• _SUPPLIED MATERIAL_
[Start of Attachment]

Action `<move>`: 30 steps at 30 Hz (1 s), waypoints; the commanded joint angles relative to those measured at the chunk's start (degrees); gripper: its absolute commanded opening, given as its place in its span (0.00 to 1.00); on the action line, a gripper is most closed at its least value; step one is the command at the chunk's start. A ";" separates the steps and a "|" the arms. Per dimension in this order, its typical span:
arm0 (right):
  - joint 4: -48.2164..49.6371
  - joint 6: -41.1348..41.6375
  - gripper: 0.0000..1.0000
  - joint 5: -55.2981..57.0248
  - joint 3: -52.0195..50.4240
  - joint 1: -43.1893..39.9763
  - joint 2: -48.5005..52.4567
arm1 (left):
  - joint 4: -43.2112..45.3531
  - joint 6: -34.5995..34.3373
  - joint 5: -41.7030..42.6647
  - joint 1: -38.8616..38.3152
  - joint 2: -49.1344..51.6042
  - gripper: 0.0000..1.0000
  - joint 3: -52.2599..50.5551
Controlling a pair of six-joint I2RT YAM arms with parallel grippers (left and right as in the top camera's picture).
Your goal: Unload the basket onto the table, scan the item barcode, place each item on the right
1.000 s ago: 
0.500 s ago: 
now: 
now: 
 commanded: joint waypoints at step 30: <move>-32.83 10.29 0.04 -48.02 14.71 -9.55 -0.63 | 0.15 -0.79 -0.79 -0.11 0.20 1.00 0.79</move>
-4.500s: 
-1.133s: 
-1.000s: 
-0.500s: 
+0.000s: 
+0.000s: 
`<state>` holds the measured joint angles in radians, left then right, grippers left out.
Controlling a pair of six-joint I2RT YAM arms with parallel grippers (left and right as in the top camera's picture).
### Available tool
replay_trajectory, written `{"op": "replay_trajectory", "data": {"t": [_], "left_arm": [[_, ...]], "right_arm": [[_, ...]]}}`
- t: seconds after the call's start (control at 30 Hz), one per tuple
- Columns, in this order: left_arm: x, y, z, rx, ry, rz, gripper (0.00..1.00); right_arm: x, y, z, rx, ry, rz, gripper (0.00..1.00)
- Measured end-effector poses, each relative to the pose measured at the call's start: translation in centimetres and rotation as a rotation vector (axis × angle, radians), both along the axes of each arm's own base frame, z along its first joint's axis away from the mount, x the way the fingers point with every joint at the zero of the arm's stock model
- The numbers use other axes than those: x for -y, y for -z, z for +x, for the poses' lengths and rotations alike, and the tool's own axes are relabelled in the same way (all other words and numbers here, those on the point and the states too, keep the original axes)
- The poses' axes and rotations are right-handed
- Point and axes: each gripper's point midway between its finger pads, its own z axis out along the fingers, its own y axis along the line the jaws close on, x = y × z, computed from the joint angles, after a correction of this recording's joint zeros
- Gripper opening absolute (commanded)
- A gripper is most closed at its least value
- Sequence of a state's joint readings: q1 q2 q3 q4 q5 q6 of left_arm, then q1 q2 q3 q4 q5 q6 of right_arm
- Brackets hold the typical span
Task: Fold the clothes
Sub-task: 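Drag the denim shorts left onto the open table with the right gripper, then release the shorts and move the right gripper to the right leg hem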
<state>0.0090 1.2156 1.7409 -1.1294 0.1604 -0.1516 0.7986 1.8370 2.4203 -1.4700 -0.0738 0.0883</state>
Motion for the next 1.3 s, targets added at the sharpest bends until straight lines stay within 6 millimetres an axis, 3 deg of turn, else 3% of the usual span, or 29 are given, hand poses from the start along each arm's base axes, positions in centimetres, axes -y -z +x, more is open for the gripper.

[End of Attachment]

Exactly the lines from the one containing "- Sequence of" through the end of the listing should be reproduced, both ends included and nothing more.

• _WRITTEN ANSWER_
- Sequence of a state's joint readings: q1 q2 q3 q4 q5 q6 of left_arm, then q1 q2 q3 q4 q5 q6 of right_arm
- Brackets hold the typical span
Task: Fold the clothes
Sub-task: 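Drag the denim shorts left onto the open table with the right gripper, then release the shorts and move the right gripper to the right leg hem
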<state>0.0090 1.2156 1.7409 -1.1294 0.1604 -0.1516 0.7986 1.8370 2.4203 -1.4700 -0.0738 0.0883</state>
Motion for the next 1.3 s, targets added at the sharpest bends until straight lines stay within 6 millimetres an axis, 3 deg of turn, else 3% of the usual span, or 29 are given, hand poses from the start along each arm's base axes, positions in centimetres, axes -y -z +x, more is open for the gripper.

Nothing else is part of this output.